C’est ce que rapporte Politico.
Ces derniers jours, de tels gestes ont été observés à Carcassonne, où le maire Christophe Barte a publiquement retiré le drapeau de l’UE, ainsi que dans les communes de Canoë et de Cagnes-sur-Mer, où seuls les drapeaux nationaux français sont restés dans les bureaux des maires.
Réaction du gouvernement
Jean-Noël Barrot a qualifié ces actions de « trahison de ce que nous sommes », soulignant que l’appartenance à l’UE ne supprime pas l’identité nationale.

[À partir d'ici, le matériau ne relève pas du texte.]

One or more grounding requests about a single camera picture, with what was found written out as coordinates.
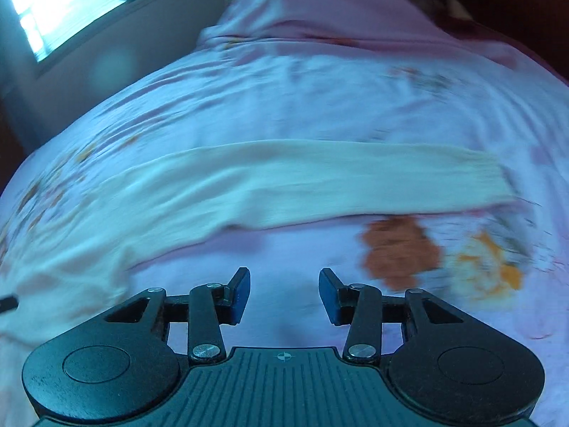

Il a insisté sur le fait que l’intégration européenne vise à garantir la paix, préserver l’indépendance et affirmer la vision française du monde, tout en respectant les identités locales et nationales.
Contexte politique
Les élections locales en France, considérées comme un test de l’opinion publique avant les prochaines élections présidentielles, ont montré une montée en influence de l’extrême droite : ils ont remporté 55 nouveaux mandats dans différentes municipalités.
Cet incident a suscité une large réaction dans la société et a relancé le débat sur le rôle des symboles européens au niveau local en France.